Introduction: Car Door Frame Pillar Repaint

About: I am a self taught average carpenter. I started doing carpentry for the first time in 2010. I have moved up to being a finish carpenter and installer. I am also self taught on Auto CAD and Adobe Illustrator…

On my car, the door frame pillars were unsightly due to the previous owner having picked any old black spray paint and painting over the surface, without doing any paint preps to make it look good. Although it is not easy to see in the photo, the original paint was glossy and the applied paint is a matte color. There are lines where you can see that the original paint was flaking off. So I embarked upon fixing this so it looked better and didn't bother me anymore. :)

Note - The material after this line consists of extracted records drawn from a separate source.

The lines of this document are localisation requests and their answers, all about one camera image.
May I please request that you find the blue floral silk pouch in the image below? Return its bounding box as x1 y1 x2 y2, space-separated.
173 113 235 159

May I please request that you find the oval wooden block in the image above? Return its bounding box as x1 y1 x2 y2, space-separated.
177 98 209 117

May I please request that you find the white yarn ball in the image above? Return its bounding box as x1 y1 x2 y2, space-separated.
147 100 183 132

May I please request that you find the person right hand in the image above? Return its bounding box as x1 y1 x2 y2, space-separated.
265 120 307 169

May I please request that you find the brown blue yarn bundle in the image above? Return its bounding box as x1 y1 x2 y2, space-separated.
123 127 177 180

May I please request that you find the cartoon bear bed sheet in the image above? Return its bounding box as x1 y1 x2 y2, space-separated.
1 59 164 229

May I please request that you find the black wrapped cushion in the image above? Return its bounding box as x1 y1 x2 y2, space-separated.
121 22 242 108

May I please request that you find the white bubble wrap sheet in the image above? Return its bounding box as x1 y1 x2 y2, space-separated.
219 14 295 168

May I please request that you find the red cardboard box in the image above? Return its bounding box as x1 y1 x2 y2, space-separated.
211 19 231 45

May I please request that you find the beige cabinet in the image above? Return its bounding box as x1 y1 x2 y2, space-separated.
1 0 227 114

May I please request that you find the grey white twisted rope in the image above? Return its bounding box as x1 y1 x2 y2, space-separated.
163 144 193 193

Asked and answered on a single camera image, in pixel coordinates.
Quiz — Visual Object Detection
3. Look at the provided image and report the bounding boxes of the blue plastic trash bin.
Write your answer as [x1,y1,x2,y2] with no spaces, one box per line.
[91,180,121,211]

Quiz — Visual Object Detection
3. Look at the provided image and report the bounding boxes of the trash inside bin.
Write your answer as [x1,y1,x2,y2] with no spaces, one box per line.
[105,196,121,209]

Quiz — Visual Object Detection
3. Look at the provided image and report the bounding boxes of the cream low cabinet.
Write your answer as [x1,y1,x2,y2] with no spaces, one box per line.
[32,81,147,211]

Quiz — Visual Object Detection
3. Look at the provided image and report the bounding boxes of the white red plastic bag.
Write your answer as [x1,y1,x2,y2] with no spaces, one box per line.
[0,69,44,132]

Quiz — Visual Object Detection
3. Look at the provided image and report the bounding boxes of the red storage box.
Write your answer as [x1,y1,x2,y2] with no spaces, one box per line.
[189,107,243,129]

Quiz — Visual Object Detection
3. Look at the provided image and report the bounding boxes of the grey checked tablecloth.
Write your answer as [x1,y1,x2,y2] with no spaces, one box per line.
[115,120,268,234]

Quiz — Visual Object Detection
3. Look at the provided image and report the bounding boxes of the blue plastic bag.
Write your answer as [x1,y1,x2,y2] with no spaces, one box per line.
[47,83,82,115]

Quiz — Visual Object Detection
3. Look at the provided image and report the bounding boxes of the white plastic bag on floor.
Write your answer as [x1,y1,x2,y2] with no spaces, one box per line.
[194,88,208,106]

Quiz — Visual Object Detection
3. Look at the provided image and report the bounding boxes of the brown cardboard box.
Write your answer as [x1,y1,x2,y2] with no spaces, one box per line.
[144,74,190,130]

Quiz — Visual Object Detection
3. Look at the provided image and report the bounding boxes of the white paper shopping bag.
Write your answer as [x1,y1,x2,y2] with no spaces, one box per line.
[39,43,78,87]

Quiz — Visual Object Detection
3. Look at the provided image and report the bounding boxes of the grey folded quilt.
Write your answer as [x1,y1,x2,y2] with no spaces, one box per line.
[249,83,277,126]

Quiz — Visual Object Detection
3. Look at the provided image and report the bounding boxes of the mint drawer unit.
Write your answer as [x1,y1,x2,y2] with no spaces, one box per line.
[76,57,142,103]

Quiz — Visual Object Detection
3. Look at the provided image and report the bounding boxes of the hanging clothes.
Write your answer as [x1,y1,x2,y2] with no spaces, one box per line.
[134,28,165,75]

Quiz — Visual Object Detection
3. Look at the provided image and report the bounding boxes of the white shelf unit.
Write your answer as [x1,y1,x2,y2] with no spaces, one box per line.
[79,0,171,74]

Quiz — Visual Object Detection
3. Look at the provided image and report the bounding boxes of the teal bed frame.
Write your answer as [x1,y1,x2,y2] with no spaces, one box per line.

NOTE: DISCLAIMER: I would like to note that this is not the procedure or paint that you can use for painting your car, in general. This is only the door frame pillars that are commonly a different paint and sheen than the rest of your car.


Spray Paint (I used Black)

Sandpaper (I used 400 grit up to 2000 grit)

Masking Film

Tape (painters tape, which is low tack)

Rags for wiping dust off

Step 1: Masking

First thing I did was mask off the area around the pillars of my door frame. I masked everything that I did not want to scratch or get paint overspray on.

Make sure it does not cover any part of the car itself as you will see a line where you covered.

Step 2: Sanding

Next is to sand the surface that you will be painting.

This starts with the highest grit sandpaper that will remove any flaking or oxidation and make he surface smooth. In my case, I used 320-grit, then I sanded it with 400-grit and 600-grit so the scratches were fine enough that the spray paint would hide them.

I then wiped of any dust, making it ready for painting.

Step 3: Painting

I painted this with a Matte Black spray paint that I bought from Home Depot. The only "trick" I can advise on this is to have a lot of patience. Just spray in light, even passes, just a little, so you get some black on it. If you try and do it all in one go, you'll regret it as the paint can sag.

You want to let this dry fully. So if you have something else to do, this would be a good time to let your paint dry.

Step 4: In-between Coat Sanding

Once the first coat is dry, the next step is to lightly sand the surface.

The purpose of this is to create small scratches in the surface in order to enable a nice strong bond between the two coats of paint. Use a higher grit like 600 or 800.

Step 5: Final Paint Coat

After the sanding, put your final coat of paint on. When spraying, do light, even coats so that you do not get sags or drips in your final product.

Step 6: Clean Up

The final step is to clean everything up.

Gingerly remove all masking and throw away.

Put all your tools away.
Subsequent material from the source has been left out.